• [Activity] Count the lines below that hold the word "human" and say how many, with no other text.

━━ Data under study ━━

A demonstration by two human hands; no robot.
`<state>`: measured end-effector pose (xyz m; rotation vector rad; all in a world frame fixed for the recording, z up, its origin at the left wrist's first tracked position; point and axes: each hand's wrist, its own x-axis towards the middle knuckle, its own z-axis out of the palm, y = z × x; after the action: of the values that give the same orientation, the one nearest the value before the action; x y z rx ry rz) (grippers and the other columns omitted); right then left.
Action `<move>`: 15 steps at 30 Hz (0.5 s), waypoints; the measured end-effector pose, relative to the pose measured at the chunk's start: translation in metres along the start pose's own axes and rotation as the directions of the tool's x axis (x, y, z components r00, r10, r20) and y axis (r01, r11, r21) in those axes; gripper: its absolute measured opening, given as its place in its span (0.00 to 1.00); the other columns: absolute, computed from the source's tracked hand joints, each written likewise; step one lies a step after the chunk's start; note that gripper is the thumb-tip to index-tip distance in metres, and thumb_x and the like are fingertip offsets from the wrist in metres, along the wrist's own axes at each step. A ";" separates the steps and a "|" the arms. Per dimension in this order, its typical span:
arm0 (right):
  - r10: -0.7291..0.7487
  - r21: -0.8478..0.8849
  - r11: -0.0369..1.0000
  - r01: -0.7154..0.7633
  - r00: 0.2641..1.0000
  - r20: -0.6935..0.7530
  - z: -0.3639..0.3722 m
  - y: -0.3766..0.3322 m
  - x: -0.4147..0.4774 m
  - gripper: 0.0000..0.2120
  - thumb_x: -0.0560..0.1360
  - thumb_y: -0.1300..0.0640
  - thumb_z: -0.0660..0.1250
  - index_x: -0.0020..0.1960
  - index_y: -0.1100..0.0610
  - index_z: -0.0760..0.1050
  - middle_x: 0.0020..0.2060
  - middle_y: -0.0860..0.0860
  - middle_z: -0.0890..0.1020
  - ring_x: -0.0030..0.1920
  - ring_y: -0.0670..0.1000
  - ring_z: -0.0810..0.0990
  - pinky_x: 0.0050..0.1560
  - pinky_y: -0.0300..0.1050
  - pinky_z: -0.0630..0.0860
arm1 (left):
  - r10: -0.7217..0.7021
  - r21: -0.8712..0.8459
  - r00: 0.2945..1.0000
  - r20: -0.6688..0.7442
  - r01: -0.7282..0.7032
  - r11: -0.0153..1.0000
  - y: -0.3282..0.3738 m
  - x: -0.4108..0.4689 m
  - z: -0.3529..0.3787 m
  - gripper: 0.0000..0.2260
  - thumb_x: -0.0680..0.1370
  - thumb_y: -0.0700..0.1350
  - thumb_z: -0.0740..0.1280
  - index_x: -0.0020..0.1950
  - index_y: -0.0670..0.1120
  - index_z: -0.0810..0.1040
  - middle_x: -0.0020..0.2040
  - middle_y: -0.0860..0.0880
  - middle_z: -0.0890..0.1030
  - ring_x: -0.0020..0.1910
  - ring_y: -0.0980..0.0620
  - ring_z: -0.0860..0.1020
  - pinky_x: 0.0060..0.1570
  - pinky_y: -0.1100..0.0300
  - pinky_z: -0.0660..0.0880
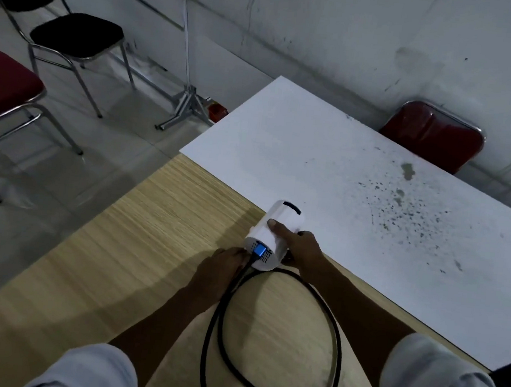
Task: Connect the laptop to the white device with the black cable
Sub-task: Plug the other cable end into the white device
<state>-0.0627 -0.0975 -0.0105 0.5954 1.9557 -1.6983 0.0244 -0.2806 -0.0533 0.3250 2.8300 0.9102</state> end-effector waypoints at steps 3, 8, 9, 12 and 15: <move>0.001 0.023 1.000 -0.002 0.999 0.038 -0.004 -0.005 0.007 0.32 0.62 0.44 0.81 0.58 0.63 0.80 0.52 0.59 0.86 0.53 0.59 0.85 0.55 0.62 0.82 | 0.026 -0.044 0.999 0.020 -0.025 0.999 0.000 0.005 -0.003 0.10 0.79 0.42 0.62 0.59 0.47 0.77 0.54 0.45 0.82 0.51 0.43 0.81 0.50 0.47 0.78; -0.009 0.048 0.999 0.006 0.997 0.079 -0.007 -0.002 0.012 0.31 0.64 0.44 0.80 0.59 0.60 0.80 0.52 0.57 0.86 0.54 0.58 0.85 0.55 0.61 0.82 | 0.085 0.002 0.996 0.002 -0.085 0.996 -0.007 0.017 -0.005 0.19 0.78 0.35 0.60 0.69 0.44 0.73 0.67 0.44 0.76 0.59 0.43 0.78 0.60 0.50 0.75; -0.016 0.059 0.998 0.011 0.997 0.079 -0.006 0.000 0.012 0.31 0.64 0.43 0.80 0.59 0.60 0.79 0.52 0.57 0.86 0.53 0.58 0.85 0.54 0.60 0.83 | 0.129 0.079 0.991 0.027 -0.131 0.988 -0.007 0.017 -0.004 0.20 0.79 0.37 0.60 0.71 0.45 0.71 0.67 0.43 0.76 0.57 0.41 0.78 0.56 0.48 0.77; -0.090 0.066 0.994 0.087 0.995 0.050 -0.003 0.002 0.012 0.30 0.64 0.45 0.80 0.60 0.59 0.79 0.50 0.55 0.87 0.52 0.56 0.86 0.45 0.50 0.84 | 0.103 0.266 0.993 0.066 -0.117 0.957 -0.003 0.014 0.000 0.21 0.79 0.42 0.59 0.72 0.49 0.66 0.54 0.41 0.80 0.52 0.39 0.76 0.45 0.48 0.78; -0.229 -0.030 0.973 0.229 0.973 0.003 0.003 0.003 0.009 0.34 0.65 0.46 0.80 0.65 0.58 0.72 0.56 0.51 0.82 0.56 0.53 0.82 0.52 0.48 0.82 | 0.099 0.300 0.993 0.058 -0.112 0.947 -0.005 0.014 -0.002 0.22 0.78 0.43 0.59 0.72 0.49 0.67 0.53 0.43 0.82 0.53 0.40 0.76 0.47 0.51 0.77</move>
<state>-0.0679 -0.1000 -0.0188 0.3700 2.1153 -1.7987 0.0093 -0.2818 -0.0562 0.5299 2.9339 0.4741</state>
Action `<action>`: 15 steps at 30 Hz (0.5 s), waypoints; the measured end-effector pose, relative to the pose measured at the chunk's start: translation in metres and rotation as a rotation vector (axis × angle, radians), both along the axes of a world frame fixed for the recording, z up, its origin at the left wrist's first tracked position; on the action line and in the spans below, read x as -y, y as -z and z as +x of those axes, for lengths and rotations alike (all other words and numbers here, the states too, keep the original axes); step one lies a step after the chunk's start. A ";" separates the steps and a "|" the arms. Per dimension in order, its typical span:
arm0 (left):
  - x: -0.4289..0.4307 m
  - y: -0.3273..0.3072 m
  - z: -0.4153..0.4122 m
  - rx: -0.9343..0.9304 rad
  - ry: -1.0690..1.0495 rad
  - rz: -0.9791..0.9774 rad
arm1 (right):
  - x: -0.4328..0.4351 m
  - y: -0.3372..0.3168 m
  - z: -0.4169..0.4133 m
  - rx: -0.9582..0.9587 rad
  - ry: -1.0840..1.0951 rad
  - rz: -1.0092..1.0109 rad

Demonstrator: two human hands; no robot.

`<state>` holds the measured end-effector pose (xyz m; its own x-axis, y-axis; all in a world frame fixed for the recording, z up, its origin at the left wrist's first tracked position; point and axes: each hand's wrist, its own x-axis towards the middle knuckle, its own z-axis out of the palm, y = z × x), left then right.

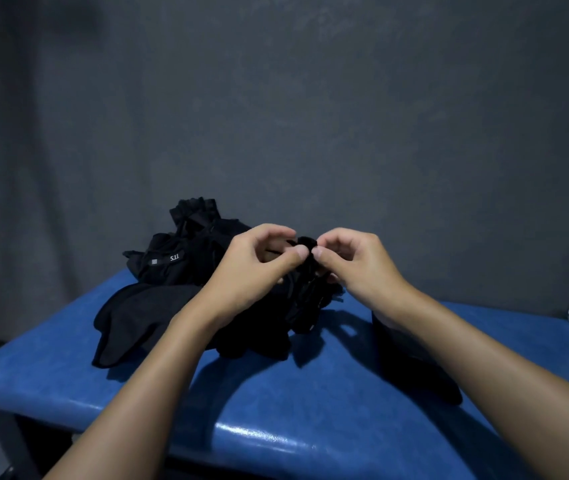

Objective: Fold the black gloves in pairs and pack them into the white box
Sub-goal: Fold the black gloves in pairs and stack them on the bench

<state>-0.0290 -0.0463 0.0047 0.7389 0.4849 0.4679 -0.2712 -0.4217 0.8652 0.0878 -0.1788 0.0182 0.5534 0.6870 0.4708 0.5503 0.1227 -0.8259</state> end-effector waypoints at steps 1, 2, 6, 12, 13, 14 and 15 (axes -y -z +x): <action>0.001 0.001 0.000 -0.026 0.037 -0.008 | 0.000 0.000 0.001 -0.006 0.001 -0.003; 0.003 0.001 0.000 -0.045 0.059 -0.004 | 0.000 0.000 0.001 -0.006 0.001 -0.007; 0.009 0.001 0.001 -0.037 0.061 -0.006 | 0.002 -0.001 0.001 -0.007 0.008 0.004; 0.010 0.000 0.003 0.013 0.026 0.037 | 0.011 -0.002 0.003 -0.136 -0.002 0.004; 0.009 0.001 0.005 0.015 0.008 0.062 | 0.013 -0.004 0.002 -0.156 0.004 0.000; 0.008 0.001 0.006 0.008 -0.002 0.073 | 0.016 -0.006 0.001 -0.181 0.004 -0.002; 0.009 0.002 0.007 -0.004 0.007 0.067 | 0.019 -0.007 0.001 -0.205 0.001 -0.007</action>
<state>-0.0223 -0.0550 0.0030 0.7444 0.4471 0.4959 -0.2708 -0.4768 0.8363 0.0885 -0.1981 0.0254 0.6380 0.6894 0.3431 0.3706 0.1157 -0.9216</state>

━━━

• [Answer] 2